### EXERCISE OBJECTIVE
Go over the data and keep only the lines that include "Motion".

----

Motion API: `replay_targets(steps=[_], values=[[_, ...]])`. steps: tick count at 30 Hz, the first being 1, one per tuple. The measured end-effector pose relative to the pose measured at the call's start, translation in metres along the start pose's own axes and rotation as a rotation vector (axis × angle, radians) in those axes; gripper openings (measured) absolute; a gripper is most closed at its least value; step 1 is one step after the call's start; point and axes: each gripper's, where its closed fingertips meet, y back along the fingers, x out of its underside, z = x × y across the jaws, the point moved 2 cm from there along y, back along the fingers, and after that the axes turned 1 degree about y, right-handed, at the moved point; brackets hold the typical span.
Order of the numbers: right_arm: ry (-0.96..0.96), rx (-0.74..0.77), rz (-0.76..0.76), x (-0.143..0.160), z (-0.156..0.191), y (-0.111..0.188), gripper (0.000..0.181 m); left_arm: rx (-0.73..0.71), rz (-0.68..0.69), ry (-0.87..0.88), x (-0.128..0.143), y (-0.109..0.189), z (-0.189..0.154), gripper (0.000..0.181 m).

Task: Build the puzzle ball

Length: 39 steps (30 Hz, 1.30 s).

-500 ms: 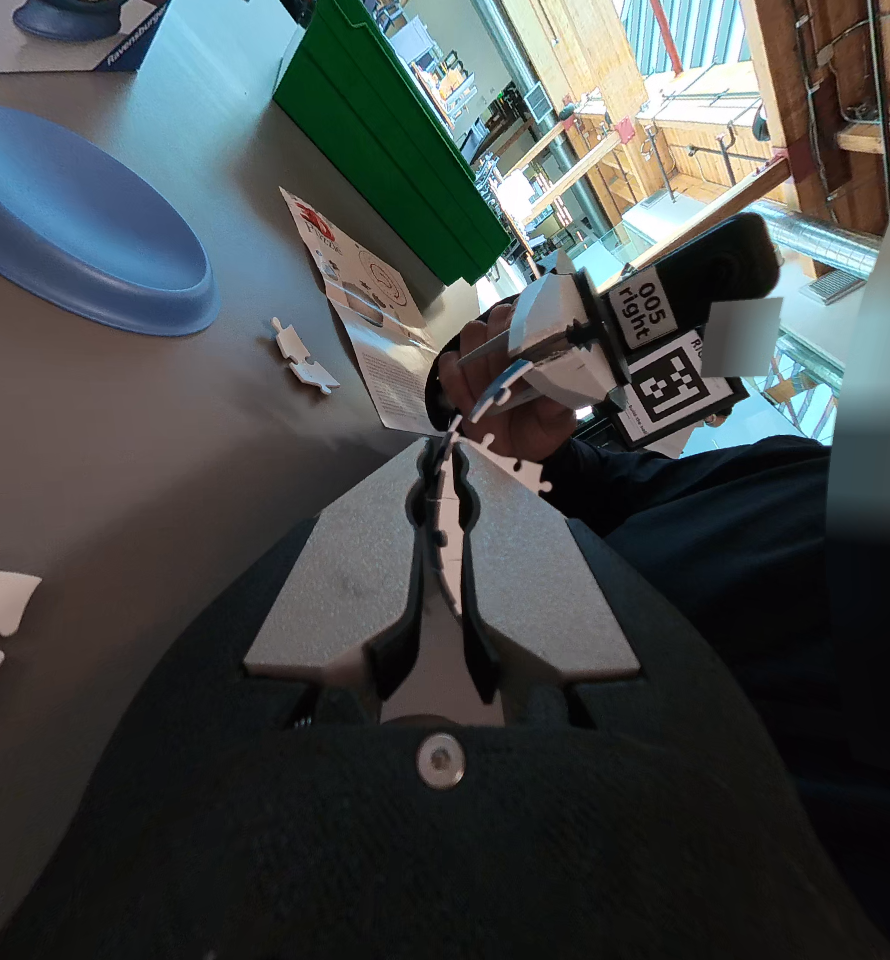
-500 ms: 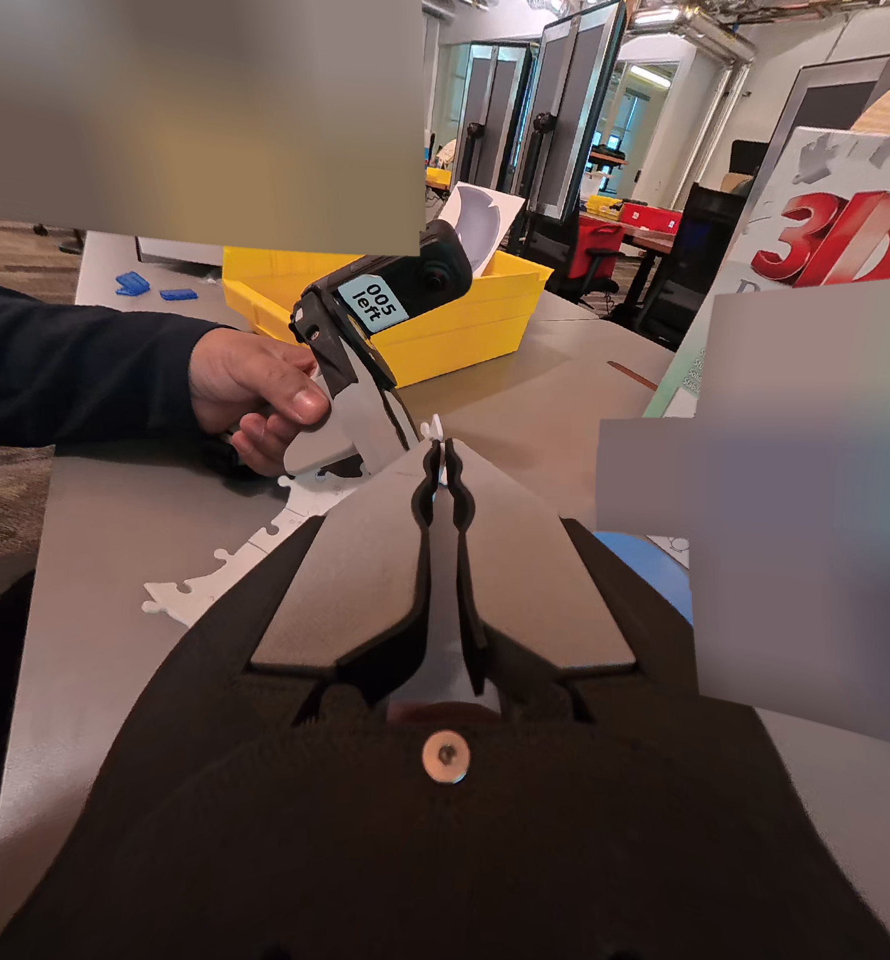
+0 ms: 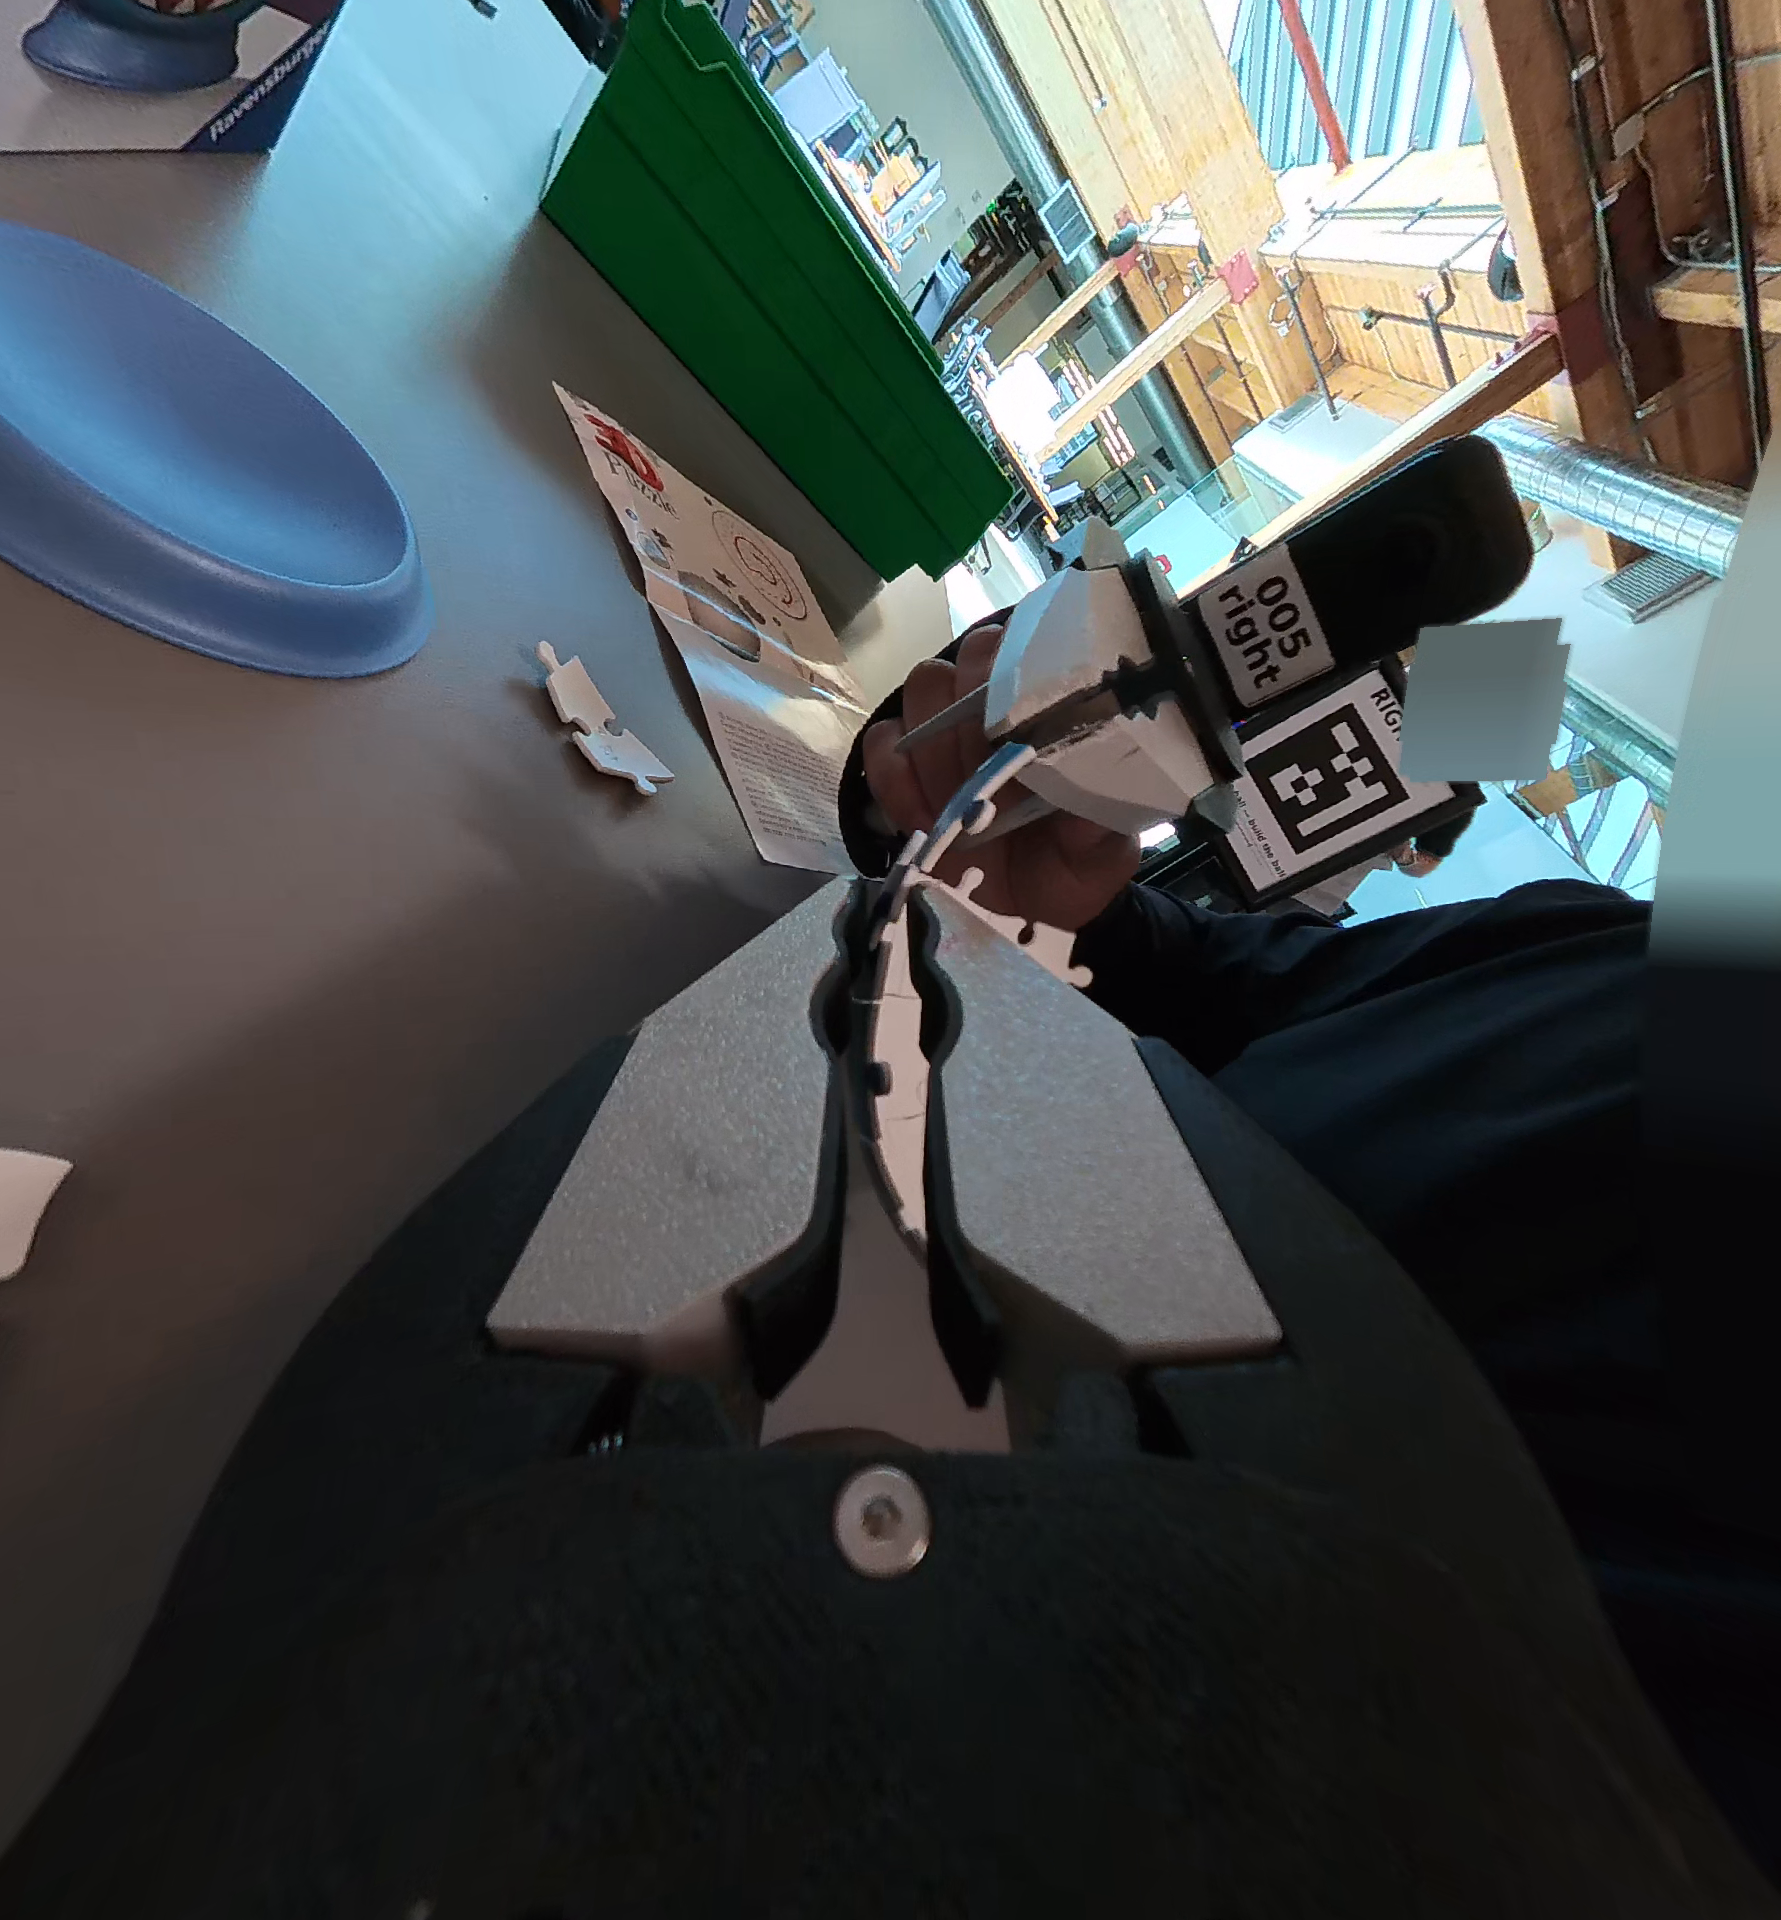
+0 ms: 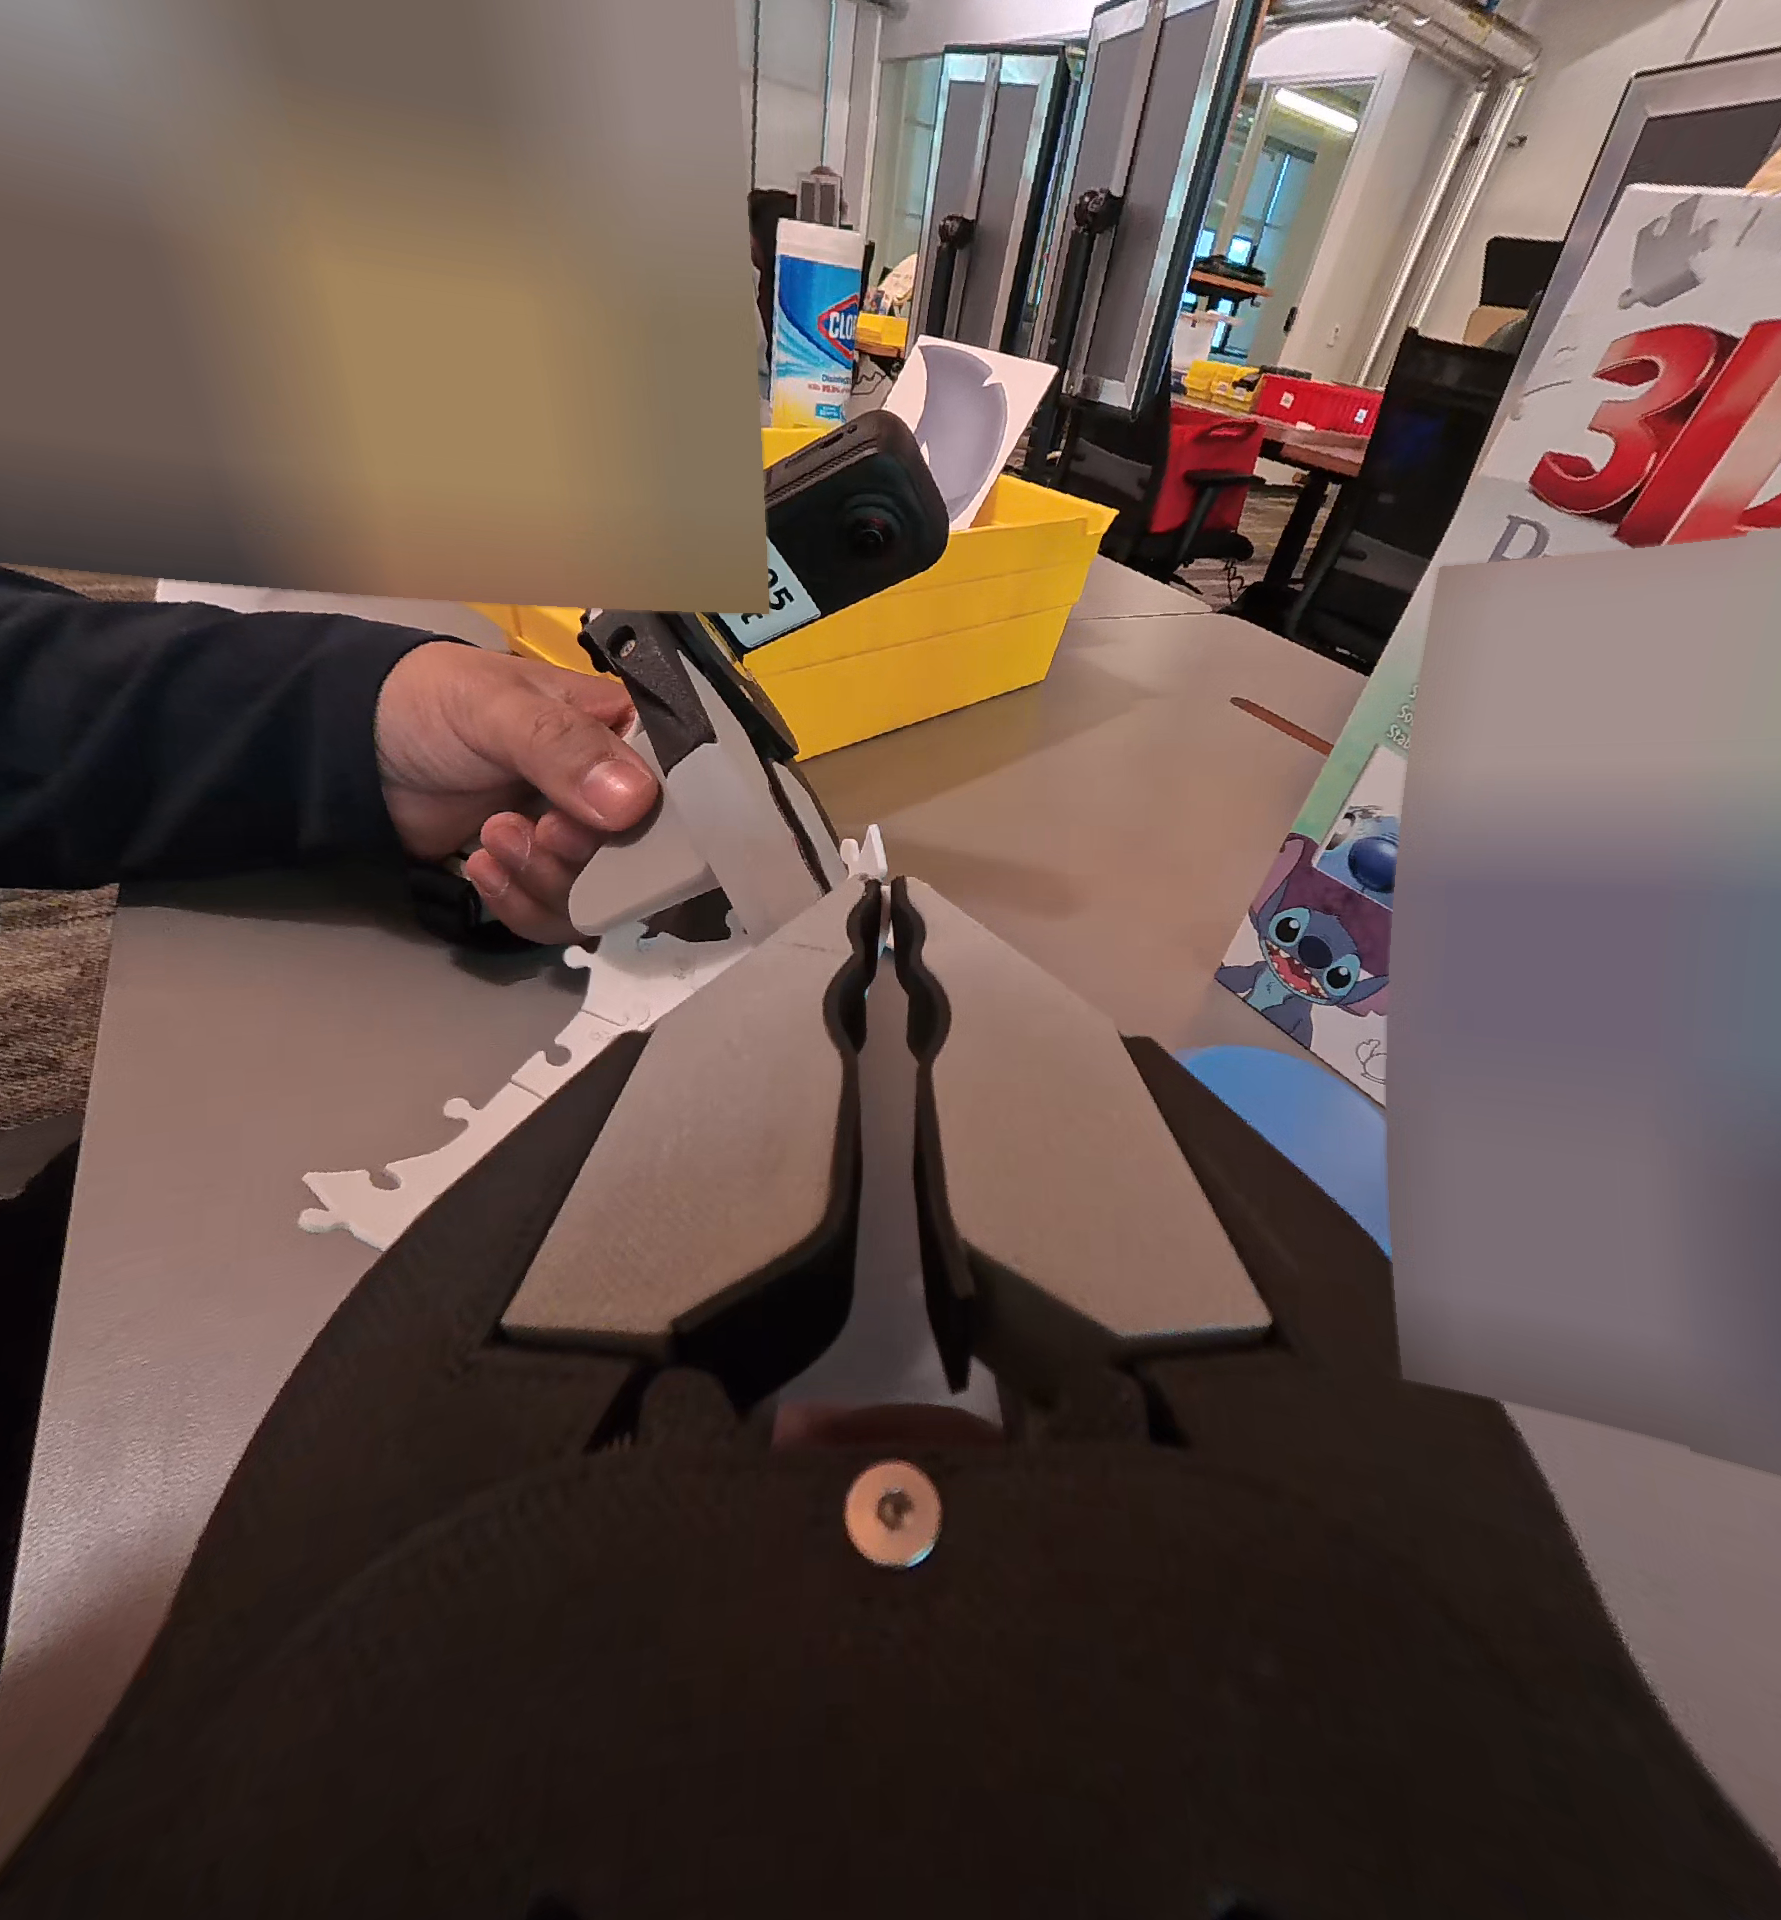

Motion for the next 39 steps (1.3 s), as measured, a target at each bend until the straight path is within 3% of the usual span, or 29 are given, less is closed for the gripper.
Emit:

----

### YOUR SOLUTION
Motion API: `replay_targets(steps=[_], values=[[_, ...]])`. steps: tick count at 30 Hz, the first being 1, one per tuple. The measured end-effector pose relative to the pose measured at the call's start, translation in metres along the start pose's own axes and rotation as a rotation vector (axis × angle, radians) in those axes; gripper openings (measured) absolute; a gripper is most closed at its least value; step 1 is one step after the call's start; point and axes: each gripper's, where its closed fingertips meet, y back along the fingers, x out of its underside, z = x × y across the jaws, the point moved 2 cm from there along y, back along the fingers, and after that the axes turned 1 degree about y, right-handed, at the moved point; brackets hold the typical span.
Motion for the next 39 steps (1.3 s), as measured, a target at each bend until the straight path is within 3% of the usual span, or 29 are given, less is closed for the gripper.

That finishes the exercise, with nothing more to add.